## TASK
Among the lines below, restate word for word only those from the line with "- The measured" through the line with "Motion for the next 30", with both end lines kept.

<<<<

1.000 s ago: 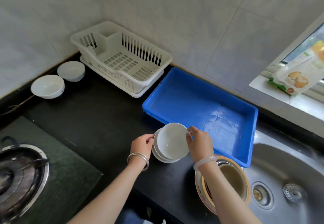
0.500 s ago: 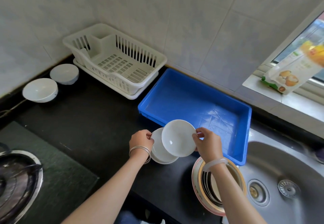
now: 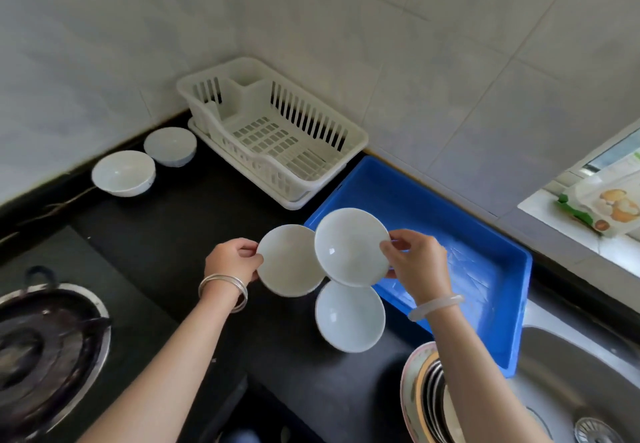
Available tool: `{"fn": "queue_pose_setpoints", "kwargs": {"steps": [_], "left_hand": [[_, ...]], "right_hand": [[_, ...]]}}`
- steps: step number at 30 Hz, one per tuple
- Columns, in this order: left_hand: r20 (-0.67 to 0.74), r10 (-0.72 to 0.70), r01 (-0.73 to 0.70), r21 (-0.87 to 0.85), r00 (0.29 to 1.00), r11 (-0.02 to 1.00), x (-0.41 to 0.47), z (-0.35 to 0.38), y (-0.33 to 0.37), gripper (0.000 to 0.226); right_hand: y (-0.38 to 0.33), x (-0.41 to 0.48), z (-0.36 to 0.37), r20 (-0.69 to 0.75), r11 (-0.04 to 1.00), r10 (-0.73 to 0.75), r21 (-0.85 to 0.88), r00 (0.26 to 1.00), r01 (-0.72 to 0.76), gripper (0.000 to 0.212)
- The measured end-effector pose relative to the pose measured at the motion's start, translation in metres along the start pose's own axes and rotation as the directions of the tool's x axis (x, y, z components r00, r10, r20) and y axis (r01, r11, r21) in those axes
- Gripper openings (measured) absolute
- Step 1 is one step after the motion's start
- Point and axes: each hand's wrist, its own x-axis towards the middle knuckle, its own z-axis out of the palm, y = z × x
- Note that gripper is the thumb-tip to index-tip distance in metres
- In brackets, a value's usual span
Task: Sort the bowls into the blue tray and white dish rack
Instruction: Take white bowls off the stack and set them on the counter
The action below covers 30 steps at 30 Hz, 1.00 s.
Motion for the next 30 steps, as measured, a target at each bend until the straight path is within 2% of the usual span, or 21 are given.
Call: {"fn": "queue_pose_setpoints", "kwargs": {"steps": [5, 10, 18, 25, 30], "left_hand": [[-0.131, -0.11, 0.085, -0.183, 0.985, 0.979, 0.032, -0.051, -0.016, 0.023], [-0.24, -0.236, 0.143, -0.348, 0.942, 0.927, 0.068, -0.094, -0.045, 0.025], [-0.357, -0.376, 0.205, -0.434, 0.855, 0.877, 0.125, -0.132, -0.072, 0.022], [-0.37, -0.418, 0.195, -0.51, 0.83, 0.838, 0.158, -0.138, -0.072, 0.021], [-0.382, -0.433, 0.186, -0.536, 0.816, 0.823, 0.167, -0.139, -0.073, 0.02]], "right_hand": [[-0.028, 0.027, 0.06, 0.153, 1.0, -0.004, -0.004, 0.988, 0.005, 0.016], [-0.05, 0.054, 0.13, 0.277, 1.0, 0.006, 0.026, 0.961, -0.013, 0.018], [-0.061, 0.097, 0.233, 0.397, 0.989, 0.123, 0.024, 0.91, -0.144, 0.02], [-0.07, 0.128, 0.284, 0.404, 0.975, 0.203, 0.005, 0.892, -0.224, 0.012], [-0.076, 0.139, 0.299, 0.378, 0.974, 0.215, -0.016, 0.901, -0.225, 0.011]]}}
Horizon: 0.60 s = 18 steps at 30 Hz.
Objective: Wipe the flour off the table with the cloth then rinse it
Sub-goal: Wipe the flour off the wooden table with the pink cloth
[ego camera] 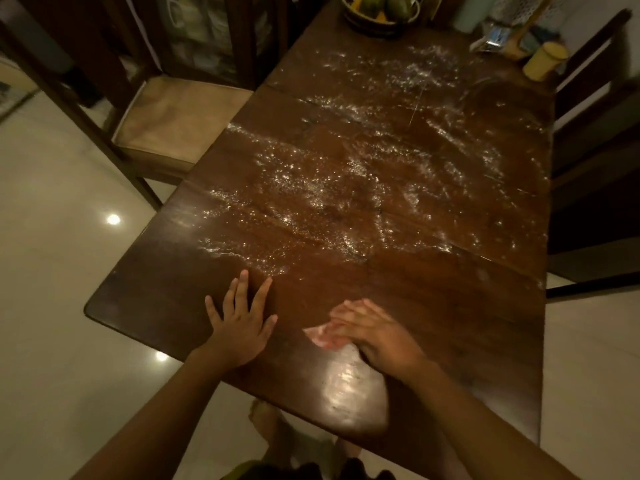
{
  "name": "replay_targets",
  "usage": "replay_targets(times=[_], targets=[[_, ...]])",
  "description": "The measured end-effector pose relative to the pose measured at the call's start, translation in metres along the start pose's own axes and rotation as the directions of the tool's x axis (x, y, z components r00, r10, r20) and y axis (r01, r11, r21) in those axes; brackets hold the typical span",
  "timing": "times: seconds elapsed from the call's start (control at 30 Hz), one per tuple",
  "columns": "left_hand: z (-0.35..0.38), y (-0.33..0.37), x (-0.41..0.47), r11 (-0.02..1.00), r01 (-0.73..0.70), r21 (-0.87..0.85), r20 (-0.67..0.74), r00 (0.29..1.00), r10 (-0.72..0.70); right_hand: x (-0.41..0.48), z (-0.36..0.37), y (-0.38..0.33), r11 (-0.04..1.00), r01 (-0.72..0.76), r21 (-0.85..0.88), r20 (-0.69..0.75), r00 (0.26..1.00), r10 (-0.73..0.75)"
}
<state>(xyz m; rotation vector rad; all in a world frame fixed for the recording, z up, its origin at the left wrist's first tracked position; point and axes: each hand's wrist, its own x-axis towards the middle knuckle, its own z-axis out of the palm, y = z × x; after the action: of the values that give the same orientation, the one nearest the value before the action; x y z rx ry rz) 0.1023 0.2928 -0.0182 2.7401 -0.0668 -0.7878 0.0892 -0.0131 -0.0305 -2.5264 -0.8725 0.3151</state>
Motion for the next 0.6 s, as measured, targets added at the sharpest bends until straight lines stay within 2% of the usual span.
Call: replay_targets(times=[0.07,0.13,0.2,0.23,0.27,0.3,0.37,0.4,0.47,0.5,0.53,0.6], targets=[[0.006,0.008,-0.005,1.0,0.002,0.003,0.03,1.0,-0.003,-0.023,-0.017,0.034,0.976,-0.212,0.05,-0.079,0.973,0.215],[0.013,0.014,-0.008,1.0,0.012,-0.011,0.051,0.999,-0.011,-0.019,-0.03,0.05,0.87,-0.473,0.136,-0.159,0.857,0.491],[0.017,0.018,-0.009,0.999,0.028,-0.021,0.057,0.998,-0.027,0.006,-0.032,0.045,0.761,-0.634,0.136,-0.243,0.723,0.646],[0.018,0.019,-0.009,0.999,0.035,-0.019,0.057,0.998,-0.034,0.019,-0.028,0.038,0.754,-0.649,0.101,-0.284,0.708,0.647],[0.017,0.02,-0.008,0.999,0.042,-0.02,0.061,0.997,-0.041,0.029,-0.024,0.03,0.785,-0.616,0.062,-0.297,0.74,0.604],[0.015,0.021,-0.008,0.999,0.048,-0.023,0.067,0.997,-0.046,0.036,-0.018,0.023,0.845,-0.533,0.024,-0.272,0.81,0.519],[0.013,0.022,-0.008,0.998,0.058,-0.027,0.081,0.995,-0.056,0.035,-0.006,0.009,0.963,-0.266,-0.036,-0.122,0.958,0.26],[0.012,0.023,-0.009,0.997,0.065,-0.029,0.084,0.995,-0.063,0.028,-0.005,0.006,0.989,-0.135,-0.054,-0.041,0.99,0.133],[0.012,0.024,-0.009,0.996,0.08,-0.031,0.082,0.994,-0.077,0.013,-0.012,0.015,0.991,0.058,-0.123,0.04,0.998,-0.053],[0.012,0.025,-0.008,0.996,0.088,-0.035,0.083,0.993,-0.084,0.007,-0.02,0.025,0.982,0.095,-0.161,0.033,0.995,-0.091],[0.011,0.025,-0.008,0.995,0.095,-0.038,0.086,0.992,-0.092,0.003,-0.025,0.04,0.982,0.072,-0.174,0.003,0.997,-0.072],[0.011,0.025,-0.006,0.993,0.107,-0.044,0.097,0.99,-0.102,0.002,-0.039,0.073,0.99,-0.116,-0.084,-0.169,0.981,0.1]])
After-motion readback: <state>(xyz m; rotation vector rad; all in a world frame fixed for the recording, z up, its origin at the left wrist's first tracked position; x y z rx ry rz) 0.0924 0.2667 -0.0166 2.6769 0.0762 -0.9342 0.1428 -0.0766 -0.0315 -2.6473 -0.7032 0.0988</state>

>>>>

## TASK ANSWER
- The measured end-effector pose relative to the pose measured at the motion's start, translation in metres along the start pose's own axes and rotation as the directions of the tool's x axis (x, y, z components r00, r10, r20) and y axis (r01, r11, r21) in those axes
- Gripper openings (measured) absolute
- Step 1 is one step after the motion's start
- Point and axes: each hand's wrist, its own x-axis towards the middle knuckle, its own z-axis out of the palm, y = z × x
- Note that gripper is the thumb-tip to index-tip distance in metres
- In brackets, a value's usual span
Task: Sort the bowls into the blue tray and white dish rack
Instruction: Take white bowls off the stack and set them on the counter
The action below covers 30 steps at 30 Hz, 1.00 s.
Motion for the next 30 steps, as measured, a target at each bend until the straight path is within 2% of the usual span, or 21 are given.

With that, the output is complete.